_WORK ITEM_:
Your job with the data below is to output exactly the lines from the one holding "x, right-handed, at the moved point" down to the one holding "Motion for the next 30", both included, and no others.

_PROVIDED MATERIAL_:

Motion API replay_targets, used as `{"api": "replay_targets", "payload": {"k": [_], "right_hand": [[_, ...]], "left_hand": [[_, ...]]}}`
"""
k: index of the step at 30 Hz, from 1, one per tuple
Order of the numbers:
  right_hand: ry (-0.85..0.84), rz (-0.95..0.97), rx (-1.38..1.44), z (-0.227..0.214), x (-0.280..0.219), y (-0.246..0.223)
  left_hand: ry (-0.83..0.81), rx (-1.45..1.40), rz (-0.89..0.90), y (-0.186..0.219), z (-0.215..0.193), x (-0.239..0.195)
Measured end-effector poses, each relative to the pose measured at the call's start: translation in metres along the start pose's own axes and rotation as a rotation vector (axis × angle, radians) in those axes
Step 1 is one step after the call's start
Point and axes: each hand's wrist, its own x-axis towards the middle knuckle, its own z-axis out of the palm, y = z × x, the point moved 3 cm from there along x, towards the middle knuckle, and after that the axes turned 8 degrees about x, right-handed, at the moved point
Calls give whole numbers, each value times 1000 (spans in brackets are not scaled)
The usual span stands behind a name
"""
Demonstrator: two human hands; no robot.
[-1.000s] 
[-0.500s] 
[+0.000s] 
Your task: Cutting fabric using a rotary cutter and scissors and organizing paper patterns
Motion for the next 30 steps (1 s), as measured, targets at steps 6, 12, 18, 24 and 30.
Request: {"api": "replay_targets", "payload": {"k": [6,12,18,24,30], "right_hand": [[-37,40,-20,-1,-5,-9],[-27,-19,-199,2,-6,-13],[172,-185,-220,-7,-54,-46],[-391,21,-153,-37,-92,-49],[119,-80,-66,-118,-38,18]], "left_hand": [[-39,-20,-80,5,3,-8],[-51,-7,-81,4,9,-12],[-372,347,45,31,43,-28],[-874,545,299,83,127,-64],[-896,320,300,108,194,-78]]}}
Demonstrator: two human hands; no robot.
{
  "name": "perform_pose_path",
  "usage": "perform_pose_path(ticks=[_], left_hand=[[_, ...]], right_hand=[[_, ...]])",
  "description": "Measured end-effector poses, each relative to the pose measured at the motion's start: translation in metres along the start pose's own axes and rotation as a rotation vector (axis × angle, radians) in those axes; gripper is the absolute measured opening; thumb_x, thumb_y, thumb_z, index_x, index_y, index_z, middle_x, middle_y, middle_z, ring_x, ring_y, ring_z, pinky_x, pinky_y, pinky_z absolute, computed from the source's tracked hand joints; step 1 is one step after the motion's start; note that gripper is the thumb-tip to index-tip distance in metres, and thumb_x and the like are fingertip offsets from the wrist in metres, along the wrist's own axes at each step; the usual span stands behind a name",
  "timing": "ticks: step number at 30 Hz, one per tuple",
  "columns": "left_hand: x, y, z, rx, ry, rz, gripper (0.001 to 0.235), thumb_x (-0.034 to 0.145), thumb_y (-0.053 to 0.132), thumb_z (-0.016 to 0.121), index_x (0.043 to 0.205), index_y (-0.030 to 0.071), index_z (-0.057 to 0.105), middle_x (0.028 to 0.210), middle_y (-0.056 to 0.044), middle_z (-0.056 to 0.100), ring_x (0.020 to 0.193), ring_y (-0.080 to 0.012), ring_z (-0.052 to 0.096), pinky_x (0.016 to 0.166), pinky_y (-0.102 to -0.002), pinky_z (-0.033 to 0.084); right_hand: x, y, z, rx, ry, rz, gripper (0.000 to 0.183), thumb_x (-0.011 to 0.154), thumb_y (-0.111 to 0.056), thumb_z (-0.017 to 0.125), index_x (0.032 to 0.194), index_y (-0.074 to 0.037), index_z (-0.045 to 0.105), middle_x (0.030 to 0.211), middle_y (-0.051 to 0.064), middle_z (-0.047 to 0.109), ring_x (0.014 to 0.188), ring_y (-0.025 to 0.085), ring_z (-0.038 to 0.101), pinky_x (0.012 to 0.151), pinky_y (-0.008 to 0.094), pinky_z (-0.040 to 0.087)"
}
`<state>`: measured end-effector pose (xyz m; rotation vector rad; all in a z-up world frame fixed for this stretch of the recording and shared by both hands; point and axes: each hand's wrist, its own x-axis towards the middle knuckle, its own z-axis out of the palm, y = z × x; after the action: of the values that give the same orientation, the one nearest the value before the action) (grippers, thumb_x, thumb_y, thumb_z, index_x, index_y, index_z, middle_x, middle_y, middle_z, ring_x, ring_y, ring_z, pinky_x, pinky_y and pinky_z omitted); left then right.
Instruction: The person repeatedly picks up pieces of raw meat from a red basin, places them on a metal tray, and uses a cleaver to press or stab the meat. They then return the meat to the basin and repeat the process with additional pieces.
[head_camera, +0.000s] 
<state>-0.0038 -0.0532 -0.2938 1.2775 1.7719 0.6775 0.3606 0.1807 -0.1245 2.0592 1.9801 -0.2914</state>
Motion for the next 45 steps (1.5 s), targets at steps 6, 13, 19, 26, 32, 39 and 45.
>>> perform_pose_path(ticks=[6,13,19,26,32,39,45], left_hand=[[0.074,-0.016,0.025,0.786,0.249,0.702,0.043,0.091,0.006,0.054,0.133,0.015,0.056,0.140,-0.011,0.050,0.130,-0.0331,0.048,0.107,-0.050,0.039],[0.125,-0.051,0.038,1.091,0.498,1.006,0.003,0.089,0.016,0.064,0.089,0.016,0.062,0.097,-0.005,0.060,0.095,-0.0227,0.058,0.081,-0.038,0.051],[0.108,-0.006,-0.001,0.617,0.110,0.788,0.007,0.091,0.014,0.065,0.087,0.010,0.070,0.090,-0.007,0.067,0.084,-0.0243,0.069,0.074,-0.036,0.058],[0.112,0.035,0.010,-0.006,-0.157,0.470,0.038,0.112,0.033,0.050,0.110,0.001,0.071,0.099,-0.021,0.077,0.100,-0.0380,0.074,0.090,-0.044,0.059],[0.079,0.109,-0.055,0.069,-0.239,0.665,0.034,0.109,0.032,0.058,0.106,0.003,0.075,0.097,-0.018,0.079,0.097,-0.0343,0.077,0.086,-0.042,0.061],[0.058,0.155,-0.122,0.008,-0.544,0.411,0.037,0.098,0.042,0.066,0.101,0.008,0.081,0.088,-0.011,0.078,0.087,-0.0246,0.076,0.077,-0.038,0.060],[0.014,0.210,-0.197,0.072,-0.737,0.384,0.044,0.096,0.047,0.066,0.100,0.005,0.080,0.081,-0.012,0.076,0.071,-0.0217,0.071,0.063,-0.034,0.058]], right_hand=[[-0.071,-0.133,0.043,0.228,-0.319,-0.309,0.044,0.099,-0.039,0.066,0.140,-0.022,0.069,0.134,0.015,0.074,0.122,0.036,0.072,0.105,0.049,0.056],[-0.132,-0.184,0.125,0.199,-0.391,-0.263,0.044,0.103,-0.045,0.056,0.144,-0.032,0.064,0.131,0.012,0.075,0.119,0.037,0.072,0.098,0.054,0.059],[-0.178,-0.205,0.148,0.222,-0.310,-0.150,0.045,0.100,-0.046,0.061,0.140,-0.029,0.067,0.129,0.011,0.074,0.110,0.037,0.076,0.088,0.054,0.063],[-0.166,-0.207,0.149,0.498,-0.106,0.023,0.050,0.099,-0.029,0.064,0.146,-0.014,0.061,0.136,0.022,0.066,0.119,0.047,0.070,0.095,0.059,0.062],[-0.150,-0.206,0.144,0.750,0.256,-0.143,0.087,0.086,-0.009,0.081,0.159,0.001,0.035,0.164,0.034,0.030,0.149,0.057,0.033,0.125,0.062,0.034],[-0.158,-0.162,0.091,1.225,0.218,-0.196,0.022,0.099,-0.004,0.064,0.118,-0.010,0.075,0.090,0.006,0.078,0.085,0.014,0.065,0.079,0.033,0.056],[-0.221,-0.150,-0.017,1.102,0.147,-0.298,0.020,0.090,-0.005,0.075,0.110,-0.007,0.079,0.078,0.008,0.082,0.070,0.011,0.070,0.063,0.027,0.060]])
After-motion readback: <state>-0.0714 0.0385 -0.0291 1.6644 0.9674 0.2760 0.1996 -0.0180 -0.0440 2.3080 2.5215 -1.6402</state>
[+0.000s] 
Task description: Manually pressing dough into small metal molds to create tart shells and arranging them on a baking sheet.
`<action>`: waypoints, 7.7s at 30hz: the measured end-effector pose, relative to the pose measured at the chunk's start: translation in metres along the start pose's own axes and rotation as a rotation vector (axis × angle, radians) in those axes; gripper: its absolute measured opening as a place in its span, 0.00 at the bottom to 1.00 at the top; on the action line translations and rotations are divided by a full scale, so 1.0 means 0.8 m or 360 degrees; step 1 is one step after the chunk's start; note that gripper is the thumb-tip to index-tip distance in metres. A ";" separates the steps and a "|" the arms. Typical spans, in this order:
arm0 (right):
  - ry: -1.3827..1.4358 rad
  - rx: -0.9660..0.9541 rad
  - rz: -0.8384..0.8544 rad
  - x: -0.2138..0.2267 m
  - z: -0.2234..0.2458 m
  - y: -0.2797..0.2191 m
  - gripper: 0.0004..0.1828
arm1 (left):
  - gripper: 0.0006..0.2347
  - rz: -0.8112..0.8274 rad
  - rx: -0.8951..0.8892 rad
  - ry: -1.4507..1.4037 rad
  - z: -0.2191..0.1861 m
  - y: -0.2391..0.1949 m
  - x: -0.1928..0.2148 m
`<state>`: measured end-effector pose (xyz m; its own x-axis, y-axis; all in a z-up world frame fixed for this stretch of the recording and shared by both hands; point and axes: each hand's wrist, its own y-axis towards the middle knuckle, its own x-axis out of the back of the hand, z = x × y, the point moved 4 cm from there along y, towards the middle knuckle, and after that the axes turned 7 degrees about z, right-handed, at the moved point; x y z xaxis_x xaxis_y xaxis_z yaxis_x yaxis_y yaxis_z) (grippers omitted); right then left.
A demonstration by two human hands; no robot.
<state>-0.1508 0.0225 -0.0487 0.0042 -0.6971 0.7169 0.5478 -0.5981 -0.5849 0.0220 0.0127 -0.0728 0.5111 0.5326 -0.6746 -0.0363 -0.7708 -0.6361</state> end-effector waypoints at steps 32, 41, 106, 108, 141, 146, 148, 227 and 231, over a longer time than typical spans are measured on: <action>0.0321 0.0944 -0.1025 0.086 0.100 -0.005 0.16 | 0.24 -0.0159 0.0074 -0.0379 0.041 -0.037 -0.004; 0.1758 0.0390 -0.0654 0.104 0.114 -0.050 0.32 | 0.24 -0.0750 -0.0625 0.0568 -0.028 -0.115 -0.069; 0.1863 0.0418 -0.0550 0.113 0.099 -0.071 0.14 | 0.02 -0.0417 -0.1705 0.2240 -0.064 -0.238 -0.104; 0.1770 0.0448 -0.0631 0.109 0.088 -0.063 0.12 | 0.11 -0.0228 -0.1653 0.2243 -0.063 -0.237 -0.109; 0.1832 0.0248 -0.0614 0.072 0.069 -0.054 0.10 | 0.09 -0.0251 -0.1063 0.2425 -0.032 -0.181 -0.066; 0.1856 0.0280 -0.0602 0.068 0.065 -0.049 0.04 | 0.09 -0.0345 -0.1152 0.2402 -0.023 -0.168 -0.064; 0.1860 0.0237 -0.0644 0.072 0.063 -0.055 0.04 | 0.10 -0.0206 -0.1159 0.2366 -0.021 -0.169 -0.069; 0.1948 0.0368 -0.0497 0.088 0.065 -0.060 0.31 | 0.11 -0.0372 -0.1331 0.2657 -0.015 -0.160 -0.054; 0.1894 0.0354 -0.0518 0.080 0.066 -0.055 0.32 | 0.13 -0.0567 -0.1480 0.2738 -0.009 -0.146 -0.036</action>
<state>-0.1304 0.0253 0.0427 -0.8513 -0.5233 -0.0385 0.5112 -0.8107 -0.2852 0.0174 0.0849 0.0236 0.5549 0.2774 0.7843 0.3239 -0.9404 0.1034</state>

_REPLY TO THE EXERCISE_:
Point and axes: each hand's wrist, its own x-axis towards the middle knuckle, its own z-axis out of the palm, y = z × x, the point moved 3 cm from there along x, towards the middle knuckle, and after that the axes turned 8 degrees about x, right-handed, at the moved point
Calls give whole numbers, each value times 1000 (spans in brackets are not scaled)
The usual span stands behind a name
"""
Demonstrator: two human hands; no robot.
[-1.000s] 
[-0.500s] 
[+0.000s] 
Your task: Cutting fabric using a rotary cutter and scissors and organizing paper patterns
Motion for the next 30 steps (1 s), as measured, targets at steps 6, 12, 18, 24 and 30.

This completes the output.